▶ THE PROBLEM: Please output all of the entries exactly and omit any images they hold.

▶ SUPPLIED MATERIAL:
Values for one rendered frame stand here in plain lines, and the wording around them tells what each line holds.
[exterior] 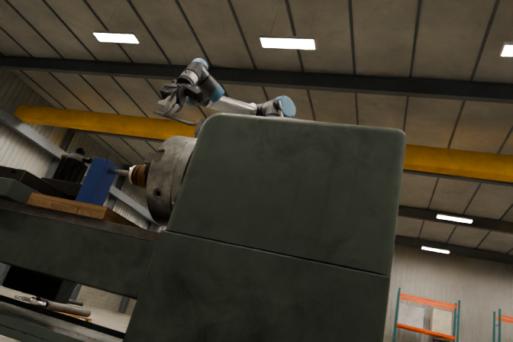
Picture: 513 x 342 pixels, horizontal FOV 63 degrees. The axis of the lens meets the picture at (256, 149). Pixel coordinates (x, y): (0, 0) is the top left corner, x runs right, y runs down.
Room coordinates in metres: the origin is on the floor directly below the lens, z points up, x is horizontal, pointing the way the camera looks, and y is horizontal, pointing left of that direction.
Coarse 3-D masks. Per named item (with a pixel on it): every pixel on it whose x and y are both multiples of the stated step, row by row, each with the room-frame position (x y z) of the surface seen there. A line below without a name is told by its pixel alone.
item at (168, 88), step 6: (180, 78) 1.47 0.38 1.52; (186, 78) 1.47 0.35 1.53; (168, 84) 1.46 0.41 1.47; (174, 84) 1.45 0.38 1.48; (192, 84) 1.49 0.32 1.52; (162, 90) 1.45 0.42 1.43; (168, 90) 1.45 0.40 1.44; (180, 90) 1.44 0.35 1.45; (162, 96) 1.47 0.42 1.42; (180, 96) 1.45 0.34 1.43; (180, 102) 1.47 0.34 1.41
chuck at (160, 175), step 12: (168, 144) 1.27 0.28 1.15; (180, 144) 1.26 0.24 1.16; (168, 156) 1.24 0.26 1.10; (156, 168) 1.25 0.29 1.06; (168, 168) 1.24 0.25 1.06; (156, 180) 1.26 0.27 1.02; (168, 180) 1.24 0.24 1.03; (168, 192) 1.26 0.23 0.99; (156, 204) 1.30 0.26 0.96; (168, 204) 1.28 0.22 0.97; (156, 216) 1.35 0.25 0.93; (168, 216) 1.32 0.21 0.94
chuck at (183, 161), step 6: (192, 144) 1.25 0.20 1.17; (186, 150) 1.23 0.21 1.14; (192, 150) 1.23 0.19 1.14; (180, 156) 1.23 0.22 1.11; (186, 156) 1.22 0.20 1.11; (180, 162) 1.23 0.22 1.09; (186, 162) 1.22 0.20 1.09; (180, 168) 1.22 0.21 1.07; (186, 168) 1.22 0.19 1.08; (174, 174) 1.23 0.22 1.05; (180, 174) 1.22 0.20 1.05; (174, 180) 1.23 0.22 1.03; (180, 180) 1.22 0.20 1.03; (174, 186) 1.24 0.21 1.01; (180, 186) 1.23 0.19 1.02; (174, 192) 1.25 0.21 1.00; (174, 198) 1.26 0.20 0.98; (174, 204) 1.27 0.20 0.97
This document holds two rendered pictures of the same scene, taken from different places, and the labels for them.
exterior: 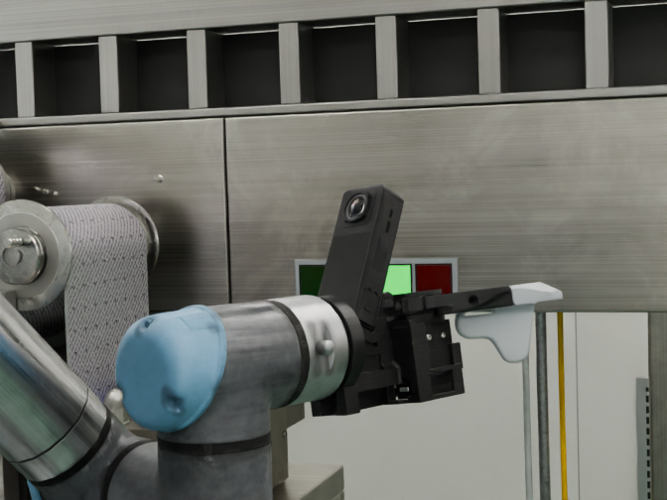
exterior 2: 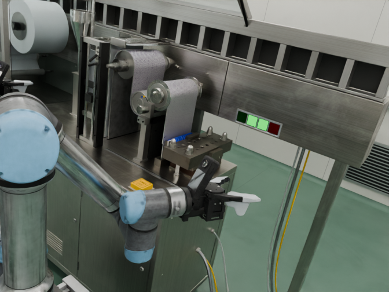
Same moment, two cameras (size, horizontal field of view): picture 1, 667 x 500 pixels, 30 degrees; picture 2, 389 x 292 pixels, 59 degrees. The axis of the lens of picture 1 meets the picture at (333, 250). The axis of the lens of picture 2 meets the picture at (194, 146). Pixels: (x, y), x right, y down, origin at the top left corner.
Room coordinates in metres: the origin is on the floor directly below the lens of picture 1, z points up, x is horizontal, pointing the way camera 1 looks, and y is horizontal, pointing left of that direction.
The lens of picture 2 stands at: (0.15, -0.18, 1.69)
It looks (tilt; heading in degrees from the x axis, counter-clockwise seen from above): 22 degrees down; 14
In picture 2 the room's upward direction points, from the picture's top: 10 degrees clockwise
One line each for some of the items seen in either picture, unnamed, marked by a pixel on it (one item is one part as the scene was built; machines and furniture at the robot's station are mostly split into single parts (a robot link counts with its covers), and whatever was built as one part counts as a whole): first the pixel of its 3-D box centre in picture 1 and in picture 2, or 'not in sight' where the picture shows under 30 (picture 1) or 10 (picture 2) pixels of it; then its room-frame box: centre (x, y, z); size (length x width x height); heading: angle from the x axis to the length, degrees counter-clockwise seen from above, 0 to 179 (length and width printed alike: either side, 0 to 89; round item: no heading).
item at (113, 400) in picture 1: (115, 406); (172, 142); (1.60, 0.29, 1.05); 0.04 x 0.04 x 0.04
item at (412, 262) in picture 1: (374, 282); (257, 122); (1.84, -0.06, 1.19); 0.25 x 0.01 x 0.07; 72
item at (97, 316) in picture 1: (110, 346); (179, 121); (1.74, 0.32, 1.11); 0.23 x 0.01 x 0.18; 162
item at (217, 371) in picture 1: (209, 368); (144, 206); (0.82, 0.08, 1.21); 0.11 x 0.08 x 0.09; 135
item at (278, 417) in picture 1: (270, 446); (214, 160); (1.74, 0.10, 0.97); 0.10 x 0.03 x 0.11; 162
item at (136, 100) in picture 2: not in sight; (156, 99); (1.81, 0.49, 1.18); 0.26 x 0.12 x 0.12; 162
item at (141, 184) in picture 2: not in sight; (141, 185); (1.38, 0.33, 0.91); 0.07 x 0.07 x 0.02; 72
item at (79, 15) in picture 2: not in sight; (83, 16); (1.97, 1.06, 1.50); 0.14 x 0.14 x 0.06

▶ COMPLETED EXERCISE:
Values for one rendered frame stand here in plain lines, and the wording around them tells what each line holds.
[exterior] 
Picture: 513 x 342 pixels, horizontal FOV 63 degrees. The axis of the lens meets the picture at (256, 149). Pixel coordinates (x, y): (0, 0) is the top left corner, x runs right, y runs down.
Room coordinates in metres: the origin is on the floor directly below the lens, z points up, x is horizontal, pointing the way the camera looks, and y is horizontal, pointing left of that direction.
Coarse 3-D masks. Per named item (with a pixel on it): every pixel on it whose x and y are both multiples of the stated step, row by row, each with the room-frame position (x y z) of the surface seen there. A line below without a name is told by its pixel alone.
item at (168, 88), step 6: (180, 78) 1.47 0.38 1.52; (186, 78) 1.47 0.35 1.53; (168, 84) 1.46 0.41 1.47; (174, 84) 1.45 0.38 1.48; (192, 84) 1.49 0.32 1.52; (162, 90) 1.45 0.42 1.43; (168, 90) 1.45 0.40 1.44; (180, 90) 1.44 0.35 1.45; (162, 96) 1.47 0.42 1.42; (180, 96) 1.45 0.34 1.43; (180, 102) 1.47 0.34 1.41
chuck at (160, 175), step 12: (168, 144) 1.27 0.28 1.15; (180, 144) 1.26 0.24 1.16; (168, 156) 1.24 0.26 1.10; (156, 168) 1.25 0.29 1.06; (168, 168) 1.24 0.25 1.06; (156, 180) 1.26 0.27 1.02; (168, 180) 1.24 0.24 1.03; (168, 192) 1.26 0.23 0.99; (156, 204) 1.30 0.26 0.96; (168, 204) 1.28 0.22 0.97; (156, 216) 1.35 0.25 0.93; (168, 216) 1.32 0.21 0.94
chuck at (183, 161), step 6: (192, 144) 1.25 0.20 1.17; (186, 150) 1.23 0.21 1.14; (192, 150) 1.23 0.19 1.14; (180, 156) 1.23 0.22 1.11; (186, 156) 1.22 0.20 1.11; (180, 162) 1.23 0.22 1.09; (186, 162) 1.22 0.20 1.09; (180, 168) 1.22 0.21 1.07; (186, 168) 1.22 0.19 1.08; (174, 174) 1.23 0.22 1.05; (180, 174) 1.22 0.20 1.05; (174, 180) 1.23 0.22 1.03; (180, 180) 1.22 0.20 1.03; (174, 186) 1.24 0.21 1.01; (180, 186) 1.23 0.19 1.02; (174, 192) 1.25 0.21 1.00; (174, 198) 1.26 0.20 0.98; (174, 204) 1.27 0.20 0.97
This document holds two rendered pictures of the same scene, taken from different places, and the labels for them.
exterior: 
exterior 2: 
Same moment, two cameras (size, horizontal field of view): picture 1, 667 x 500 pixels, 30 degrees; picture 2, 389 x 292 pixels, 59 degrees. The axis of the lens of picture 1 meets the picture at (333, 250). The axis of the lens of picture 2 meets the picture at (194, 146). Pixels: (x, y), x right, y down, origin at the top left corner.
Room coordinates in metres: the origin is on the floor directly below the lens of picture 1, z points up, x is horizontal, pointing the way camera 1 looks, and y is horizontal, pointing left of that direction.
The lens of picture 2 stands at: (0.15, -0.18, 1.69)
It looks (tilt; heading in degrees from the x axis, counter-clockwise seen from above): 22 degrees down; 14
In picture 2 the room's upward direction points, from the picture's top: 10 degrees clockwise
One line each for some of the items seen in either picture, unnamed, marked by a pixel on it (one item is one part as the scene was built; machines and furniture at the robot's station are mostly split into single parts (a robot link counts with its covers), and whatever was built as one part counts as a whole): first the pixel of its 3-D box centre in picture 1 and in picture 2, or 'not in sight' where the picture shows under 30 (picture 1) or 10 (picture 2) pixels of it; then its room-frame box: centre (x, y, z); size (length x width x height); heading: angle from the x axis to the length, degrees counter-clockwise seen from above, 0 to 179 (length and width printed alike: either side, 0 to 89; round item: no heading).
item at (113, 400) in picture 1: (115, 406); (172, 142); (1.60, 0.29, 1.05); 0.04 x 0.04 x 0.04
item at (412, 262) in picture 1: (374, 282); (257, 122); (1.84, -0.06, 1.19); 0.25 x 0.01 x 0.07; 72
item at (97, 316) in picture 1: (110, 346); (179, 121); (1.74, 0.32, 1.11); 0.23 x 0.01 x 0.18; 162
item at (217, 371) in picture 1: (209, 368); (144, 206); (0.82, 0.08, 1.21); 0.11 x 0.08 x 0.09; 135
item at (278, 417) in picture 1: (270, 446); (214, 160); (1.74, 0.10, 0.97); 0.10 x 0.03 x 0.11; 162
item at (136, 100) in picture 2: not in sight; (156, 99); (1.81, 0.49, 1.18); 0.26 x 0.12 x 0.12; 162
item at (141, 184) in picture 2: not in sight; (141, 185); (1.38, 0.33, 0.91); 0.07 x 0.07 x 0.02; 72
item at (79, 15) in picture 2: not in sight; (83, 16); (1.97, 1.06, 1.50); 0.14 x 0.14 x 0.06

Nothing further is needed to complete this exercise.